Really? Here’s what the Affidavit actually says: “he brought in a report from a doctor which stated that persons who had previously experienced nephritis or hepatitis were known to be more susceptible to chronic fluoride poisoning.” That’s all it says. There are no personal medical records which are ever mentioned. And this report was from 1968!! That was the science of the time.
There is no mention of “documented medical records.” I didn’t misrepresent anything. You, in your attempt to demand that the AARP does what you want them to do, are lying about what the Affidavit says.
Moreover your quote: "23 affadavits on harm from 1993 (not the 1960s)"
Response: The incident we are discussing happened in 1968. From the Affidavit: "8.) In the early part of 1968 a Mr. Riggins, alleging total disability, consulted me, "
Moreover, George Kell, the guy who is giving the testimony didn’t suffer any harm from drinking optimally fluoridated water. He himself says that the water he drank had several times the amount of fluoride in it than optimally fluoridated water. Moreover, he provided no documentation attributing any of his problems to fluoride, water, fluoridated water, or anything for that matter. He diagnosed himself!!

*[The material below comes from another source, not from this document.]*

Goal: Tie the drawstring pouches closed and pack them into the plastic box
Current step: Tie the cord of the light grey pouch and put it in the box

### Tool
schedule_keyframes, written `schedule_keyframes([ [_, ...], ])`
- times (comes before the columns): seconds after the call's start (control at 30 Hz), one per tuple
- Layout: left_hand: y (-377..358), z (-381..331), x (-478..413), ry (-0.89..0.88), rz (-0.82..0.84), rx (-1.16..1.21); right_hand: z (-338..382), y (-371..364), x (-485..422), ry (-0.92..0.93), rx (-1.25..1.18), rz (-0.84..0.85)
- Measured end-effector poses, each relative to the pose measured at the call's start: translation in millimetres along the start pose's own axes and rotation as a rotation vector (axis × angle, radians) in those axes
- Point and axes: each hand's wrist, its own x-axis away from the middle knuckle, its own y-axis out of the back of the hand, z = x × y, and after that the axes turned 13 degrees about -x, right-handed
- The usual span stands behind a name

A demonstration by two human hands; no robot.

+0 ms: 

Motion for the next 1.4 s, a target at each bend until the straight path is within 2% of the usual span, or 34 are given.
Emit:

You also say that I ignore personal stories of harm, including yours. That’s because you provide no documentation of anything either. You could be a simple hypochondriac, you could be suffering from chlorine sickness, you could be suffering from any number of things. Who knows. The bottom line is that you diagnosed yourself, and you are not a doctor, and there is no documentation of anything you say.
Question: How many doctors have you seen, given them your “fluoridated water” hypothesis, had them tell you that you were wrong, before you just decided to go with your own non-professional diagnosis?
You say that fluoridated water inflames your rashes when you bathe. Really? Have you ever walked in the ocean on the beach, since the ocean has twice the level of fluoride as optimally fluoridated water. Were your rashes inflamed by that water?
By the way, none of the links to studies that you provided shows that salmon are harmed by cities who fluoridate their water and discharge treated effluent into rivers. All irrelevant to the discussion, unless you are trying that age-old tactic of gish galloping.